It is often believed that being efficient in a market is the best way to keep our resources sustained and have a sustainable development in place. Increased efficiency leads to the manufacturing of products and the services to be provided at a cheaper price than it was before. This in turn increases the purchasing behavior and the use of such products.


For example, let’s take cars. When initially introduced, they were very expensive due to their high production cost and only the rich could afford such luxury. Now, that the prices of them has come down considerably, they can be found in almost every household starting from the upper middle class. As the car prices drop due to the increase in efficiency, the purchasers would prefer to buy a higher variant the next time they are in the market to buy a car. Their purchasing power increases with the increase in their real income. Also, if technology advancements lead to the cheaper production of gasoline and if the car also has an increase in it’s efficiency in terms of mileage, people would prefer using cars for shorter distances and also drive for longer distances.

This is known as the Rebound effect. Going by the definition itself, the rebound effect results in part from an increased consumption of energy services following an improvement in the technical efficiency of those delivering these services. Apart from this direct rebound effect, there are indirect impacts as well, like the savings generated due to the lower price of one product provides them to spend this money on other products as well.


The factors affecting Rebound Effect


The results of the statistical data projections based on rebound effect rely on the methods used and the effects factored into the it’s calculations.

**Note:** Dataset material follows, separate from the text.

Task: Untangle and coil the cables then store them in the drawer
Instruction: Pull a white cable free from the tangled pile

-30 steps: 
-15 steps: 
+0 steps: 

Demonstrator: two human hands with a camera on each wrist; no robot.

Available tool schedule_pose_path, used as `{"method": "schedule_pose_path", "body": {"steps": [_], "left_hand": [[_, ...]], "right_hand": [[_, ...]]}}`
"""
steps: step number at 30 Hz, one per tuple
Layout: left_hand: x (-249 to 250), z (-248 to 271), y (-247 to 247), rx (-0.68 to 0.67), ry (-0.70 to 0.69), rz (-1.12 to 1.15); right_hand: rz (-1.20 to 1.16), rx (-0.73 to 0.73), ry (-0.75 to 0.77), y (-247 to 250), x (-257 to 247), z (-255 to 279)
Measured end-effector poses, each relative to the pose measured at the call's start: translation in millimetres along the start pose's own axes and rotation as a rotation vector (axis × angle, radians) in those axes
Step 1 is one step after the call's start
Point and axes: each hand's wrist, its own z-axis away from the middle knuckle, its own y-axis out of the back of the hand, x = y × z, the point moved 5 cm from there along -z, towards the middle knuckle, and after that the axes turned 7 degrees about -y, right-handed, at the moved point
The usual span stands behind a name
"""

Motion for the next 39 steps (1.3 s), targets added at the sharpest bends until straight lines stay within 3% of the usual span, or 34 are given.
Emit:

Some factors that are characterized to the economic growth or structural development are difficult to differentiate those from rebound effects. Hence, these calculations and projections vary widely.

The products in use are also an important factor. For example, when we were talking about cars, travelling time which is a limiting factor is subject to a weaker cost rebound effect than those factors which aren’t time dependent. Market saturation also plays a very important role as it is proven for rebound effect to be smaller in affluent countries than in developing countries, where demand is considerably higher.


Rebound Effect on Energy services


Rebound effect results in the part of an increased consumption in the energy services following an improvement in the technical efficiency of providing such services. This increase in consumption due to the increase in efficiency offsets the energy savings that maybe otherwise achieved.  There are various limitations to this particular model like the capital costs which form an important part of the total cost, and variation in prices of energy services can result in bias. Also, time efficiency isn’t taken into account. Time is a far more limiting factor than cost.


Coming to the environmental policy, efficiency optimization plays an important role in reducing the resource usage. Hence, renewable energy along with increase in product energy efficiency is a key objective of the German government’s Energiewende program, which involves transitioning from a non-sustainable to sustainable energy resources. If these policy makers fail to consider the rebound effect, the target resource usage may fall short of expectations and the objectives will not be met.


Hence, policies should consider these rebound effects. This can be done by setting the product energy efficiency high enough so that the target of reduction in energy resources is met despite the rebound effect.